__Work to complete__
The lines from the start of the data through the line with "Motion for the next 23" are to be returned verbatim; all later lines are to be omitted.

[Data extracted from a collection]
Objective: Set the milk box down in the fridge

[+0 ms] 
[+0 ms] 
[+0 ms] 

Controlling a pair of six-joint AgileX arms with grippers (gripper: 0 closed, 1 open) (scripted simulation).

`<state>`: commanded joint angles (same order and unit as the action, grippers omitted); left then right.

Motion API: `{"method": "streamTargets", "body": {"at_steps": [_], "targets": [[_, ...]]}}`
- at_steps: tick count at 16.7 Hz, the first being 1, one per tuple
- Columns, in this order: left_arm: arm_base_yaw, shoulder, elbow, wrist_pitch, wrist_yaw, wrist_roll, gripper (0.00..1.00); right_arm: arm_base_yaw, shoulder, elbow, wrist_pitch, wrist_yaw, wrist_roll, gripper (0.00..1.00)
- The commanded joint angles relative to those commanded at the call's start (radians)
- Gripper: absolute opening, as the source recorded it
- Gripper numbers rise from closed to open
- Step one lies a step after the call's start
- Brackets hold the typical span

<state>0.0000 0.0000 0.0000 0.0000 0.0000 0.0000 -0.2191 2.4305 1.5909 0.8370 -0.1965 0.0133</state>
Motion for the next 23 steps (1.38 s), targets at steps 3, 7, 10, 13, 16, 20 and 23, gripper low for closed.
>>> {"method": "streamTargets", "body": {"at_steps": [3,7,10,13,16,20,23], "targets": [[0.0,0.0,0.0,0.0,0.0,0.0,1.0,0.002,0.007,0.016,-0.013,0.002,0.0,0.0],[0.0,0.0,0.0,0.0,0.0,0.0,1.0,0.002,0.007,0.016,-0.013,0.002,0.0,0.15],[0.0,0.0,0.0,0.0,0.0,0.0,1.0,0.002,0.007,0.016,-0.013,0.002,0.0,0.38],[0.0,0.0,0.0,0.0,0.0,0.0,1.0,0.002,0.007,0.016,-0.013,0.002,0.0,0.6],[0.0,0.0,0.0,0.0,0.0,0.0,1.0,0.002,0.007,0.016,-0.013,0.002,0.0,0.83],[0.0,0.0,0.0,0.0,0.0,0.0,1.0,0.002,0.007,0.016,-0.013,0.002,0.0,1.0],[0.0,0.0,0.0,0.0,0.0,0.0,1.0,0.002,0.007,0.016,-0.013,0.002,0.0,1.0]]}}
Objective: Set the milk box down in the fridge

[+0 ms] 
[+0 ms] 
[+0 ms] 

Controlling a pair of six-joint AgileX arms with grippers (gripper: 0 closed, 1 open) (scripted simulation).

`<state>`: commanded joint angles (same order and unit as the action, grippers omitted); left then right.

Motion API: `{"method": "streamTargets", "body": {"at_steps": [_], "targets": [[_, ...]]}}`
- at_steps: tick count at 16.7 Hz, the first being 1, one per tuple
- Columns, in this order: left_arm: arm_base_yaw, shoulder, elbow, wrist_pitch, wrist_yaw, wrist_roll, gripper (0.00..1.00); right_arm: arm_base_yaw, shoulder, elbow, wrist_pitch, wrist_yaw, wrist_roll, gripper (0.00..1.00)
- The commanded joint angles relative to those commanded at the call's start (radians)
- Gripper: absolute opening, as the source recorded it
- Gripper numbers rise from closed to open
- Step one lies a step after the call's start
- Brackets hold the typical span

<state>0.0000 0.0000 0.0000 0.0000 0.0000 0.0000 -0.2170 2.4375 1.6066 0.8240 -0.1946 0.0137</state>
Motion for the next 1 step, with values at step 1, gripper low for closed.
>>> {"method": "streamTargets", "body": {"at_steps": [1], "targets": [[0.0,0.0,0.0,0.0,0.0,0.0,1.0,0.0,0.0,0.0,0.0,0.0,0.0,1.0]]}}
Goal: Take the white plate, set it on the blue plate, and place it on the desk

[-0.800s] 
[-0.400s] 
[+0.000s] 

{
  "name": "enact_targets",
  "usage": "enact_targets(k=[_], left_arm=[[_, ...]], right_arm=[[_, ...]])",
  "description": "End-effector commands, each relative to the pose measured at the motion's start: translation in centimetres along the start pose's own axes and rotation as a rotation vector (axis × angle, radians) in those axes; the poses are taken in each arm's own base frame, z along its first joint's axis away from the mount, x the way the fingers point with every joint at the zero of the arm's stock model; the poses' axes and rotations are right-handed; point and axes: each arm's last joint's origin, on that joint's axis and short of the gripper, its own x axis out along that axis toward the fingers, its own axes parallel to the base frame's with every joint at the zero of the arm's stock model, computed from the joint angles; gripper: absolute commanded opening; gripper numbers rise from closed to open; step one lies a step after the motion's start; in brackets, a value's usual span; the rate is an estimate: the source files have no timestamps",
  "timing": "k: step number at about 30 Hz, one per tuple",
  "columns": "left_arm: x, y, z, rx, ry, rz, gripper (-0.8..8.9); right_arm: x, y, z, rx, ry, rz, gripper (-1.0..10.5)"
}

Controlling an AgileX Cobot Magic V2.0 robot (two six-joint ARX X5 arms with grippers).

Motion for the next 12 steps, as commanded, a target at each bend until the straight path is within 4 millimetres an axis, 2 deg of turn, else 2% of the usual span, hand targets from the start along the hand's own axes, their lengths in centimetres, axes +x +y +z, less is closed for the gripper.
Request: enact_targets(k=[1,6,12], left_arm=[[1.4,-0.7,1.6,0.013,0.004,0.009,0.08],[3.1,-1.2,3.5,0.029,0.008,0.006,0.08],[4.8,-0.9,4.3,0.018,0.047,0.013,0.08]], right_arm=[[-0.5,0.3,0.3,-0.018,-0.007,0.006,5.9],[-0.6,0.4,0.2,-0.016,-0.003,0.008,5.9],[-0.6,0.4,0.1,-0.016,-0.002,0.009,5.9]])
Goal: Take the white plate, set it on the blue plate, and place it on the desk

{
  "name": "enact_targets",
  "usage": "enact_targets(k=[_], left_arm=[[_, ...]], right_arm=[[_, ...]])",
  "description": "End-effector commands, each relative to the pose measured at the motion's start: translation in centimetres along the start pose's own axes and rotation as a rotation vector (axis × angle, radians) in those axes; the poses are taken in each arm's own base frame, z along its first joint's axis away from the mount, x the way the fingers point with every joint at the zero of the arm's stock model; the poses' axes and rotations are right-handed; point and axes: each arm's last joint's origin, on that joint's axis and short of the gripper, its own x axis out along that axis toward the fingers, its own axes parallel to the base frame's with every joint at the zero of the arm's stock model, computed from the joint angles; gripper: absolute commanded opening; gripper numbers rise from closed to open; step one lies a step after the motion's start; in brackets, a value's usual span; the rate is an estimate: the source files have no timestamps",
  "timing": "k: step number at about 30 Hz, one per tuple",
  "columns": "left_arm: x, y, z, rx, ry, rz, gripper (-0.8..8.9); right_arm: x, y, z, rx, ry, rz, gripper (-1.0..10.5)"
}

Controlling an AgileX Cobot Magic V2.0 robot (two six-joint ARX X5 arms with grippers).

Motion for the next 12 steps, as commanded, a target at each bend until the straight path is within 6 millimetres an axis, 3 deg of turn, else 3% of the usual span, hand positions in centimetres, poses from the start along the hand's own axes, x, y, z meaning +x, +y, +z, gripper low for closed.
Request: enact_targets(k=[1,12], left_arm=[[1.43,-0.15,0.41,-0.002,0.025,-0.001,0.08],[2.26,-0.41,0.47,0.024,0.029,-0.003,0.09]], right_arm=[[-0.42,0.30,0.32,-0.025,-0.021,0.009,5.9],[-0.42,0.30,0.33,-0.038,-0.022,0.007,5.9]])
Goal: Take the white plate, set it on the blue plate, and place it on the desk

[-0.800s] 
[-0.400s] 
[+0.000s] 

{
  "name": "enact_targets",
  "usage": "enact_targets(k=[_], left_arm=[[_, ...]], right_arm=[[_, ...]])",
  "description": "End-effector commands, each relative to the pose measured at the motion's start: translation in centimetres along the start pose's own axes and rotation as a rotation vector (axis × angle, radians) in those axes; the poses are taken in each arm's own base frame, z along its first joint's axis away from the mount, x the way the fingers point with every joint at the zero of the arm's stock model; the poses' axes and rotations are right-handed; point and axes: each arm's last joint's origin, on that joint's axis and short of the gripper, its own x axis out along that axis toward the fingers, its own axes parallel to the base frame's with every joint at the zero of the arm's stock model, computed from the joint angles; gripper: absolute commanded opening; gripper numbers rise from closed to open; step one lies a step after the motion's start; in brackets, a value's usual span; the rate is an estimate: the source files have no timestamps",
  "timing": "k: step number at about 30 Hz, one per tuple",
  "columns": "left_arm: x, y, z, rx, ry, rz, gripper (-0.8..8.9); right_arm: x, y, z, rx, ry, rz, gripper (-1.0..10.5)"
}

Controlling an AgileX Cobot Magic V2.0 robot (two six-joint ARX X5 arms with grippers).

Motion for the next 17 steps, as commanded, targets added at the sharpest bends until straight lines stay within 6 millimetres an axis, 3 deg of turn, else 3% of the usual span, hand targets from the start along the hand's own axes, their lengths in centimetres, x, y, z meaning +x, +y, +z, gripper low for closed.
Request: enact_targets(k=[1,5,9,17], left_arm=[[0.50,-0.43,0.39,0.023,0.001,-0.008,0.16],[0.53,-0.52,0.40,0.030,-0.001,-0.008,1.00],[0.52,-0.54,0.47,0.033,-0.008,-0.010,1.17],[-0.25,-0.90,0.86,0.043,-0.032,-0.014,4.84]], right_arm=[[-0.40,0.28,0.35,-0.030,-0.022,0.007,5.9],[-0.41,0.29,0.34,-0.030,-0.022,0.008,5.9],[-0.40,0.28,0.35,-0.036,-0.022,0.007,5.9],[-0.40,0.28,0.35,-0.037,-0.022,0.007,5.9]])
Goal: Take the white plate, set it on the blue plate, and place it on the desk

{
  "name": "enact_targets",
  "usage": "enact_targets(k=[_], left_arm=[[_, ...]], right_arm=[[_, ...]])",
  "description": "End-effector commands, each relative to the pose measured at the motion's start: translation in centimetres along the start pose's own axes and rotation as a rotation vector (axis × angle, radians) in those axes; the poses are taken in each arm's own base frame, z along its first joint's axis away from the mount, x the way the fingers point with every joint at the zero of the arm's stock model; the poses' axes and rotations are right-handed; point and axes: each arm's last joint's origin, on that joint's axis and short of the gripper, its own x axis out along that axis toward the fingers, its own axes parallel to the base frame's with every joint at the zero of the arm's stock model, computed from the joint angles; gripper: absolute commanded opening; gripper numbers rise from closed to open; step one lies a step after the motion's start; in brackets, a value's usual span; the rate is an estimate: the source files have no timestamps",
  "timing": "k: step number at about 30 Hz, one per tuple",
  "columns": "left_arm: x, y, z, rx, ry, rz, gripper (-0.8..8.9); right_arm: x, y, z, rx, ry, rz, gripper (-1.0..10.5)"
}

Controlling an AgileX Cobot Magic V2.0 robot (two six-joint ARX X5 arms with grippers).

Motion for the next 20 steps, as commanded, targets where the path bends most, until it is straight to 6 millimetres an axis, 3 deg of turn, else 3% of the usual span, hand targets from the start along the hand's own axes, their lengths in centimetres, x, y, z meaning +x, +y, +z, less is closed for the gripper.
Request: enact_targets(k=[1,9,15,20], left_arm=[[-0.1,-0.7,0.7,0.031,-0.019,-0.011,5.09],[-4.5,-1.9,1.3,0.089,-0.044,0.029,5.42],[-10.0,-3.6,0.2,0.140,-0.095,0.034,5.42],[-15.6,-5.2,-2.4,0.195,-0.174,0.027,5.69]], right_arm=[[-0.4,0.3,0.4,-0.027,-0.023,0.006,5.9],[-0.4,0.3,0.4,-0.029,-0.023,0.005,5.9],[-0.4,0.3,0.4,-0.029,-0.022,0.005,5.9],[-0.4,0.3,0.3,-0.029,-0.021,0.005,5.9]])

__Solution to the problem__
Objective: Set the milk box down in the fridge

[+0 ms] 
[+0 ms] 
[+0 ms] 

Controlling a pair of six-joint AgileX arms with grippers (gripper: 0 closed, 1 open) (scripted simulation).

`<state>`: commanded joint angles (same order and unit as the action, grippers omitted); left then right.

Motion API: `{"method": "streamTargets", "body": {"at_steps": [_], "targets": [[_, ...]]}}`
- at_steps: tick count at 16.7 Hz, the first being 1, one per tuple
- Columns, in this order: left_arm: arm_base_yaw, shoulder, elbow, wrist_pitch, wrist_yaw, wrist_roll, gripper (0.00..1.00); right_arm: arm_base_yaw, shoulder, elbow, wrist_pitch, wrist_yaw, wrist_roll, gripper (0.00..1.00)
- The commanded joint angles relative to those commanded at the call's start (radians)
- Gripper: absolute opening, as the source recorded it
- Gripper numbers rise from closed to open
- Step one lies a step after the call's start
- Brackets hold the typical span

<state>0.0000 0.0000 0.0000 0.0000 0.0000 0.0000 -0.2191 2.4305 1.5909 0.8370 -0.1965 0.0133</state>
Motion for the next 23 steps (1.38 s), targets at steps 3, 7, 10, 13, 16, 20 and 23, gripper low for closed.

No further output is needed for the exercise.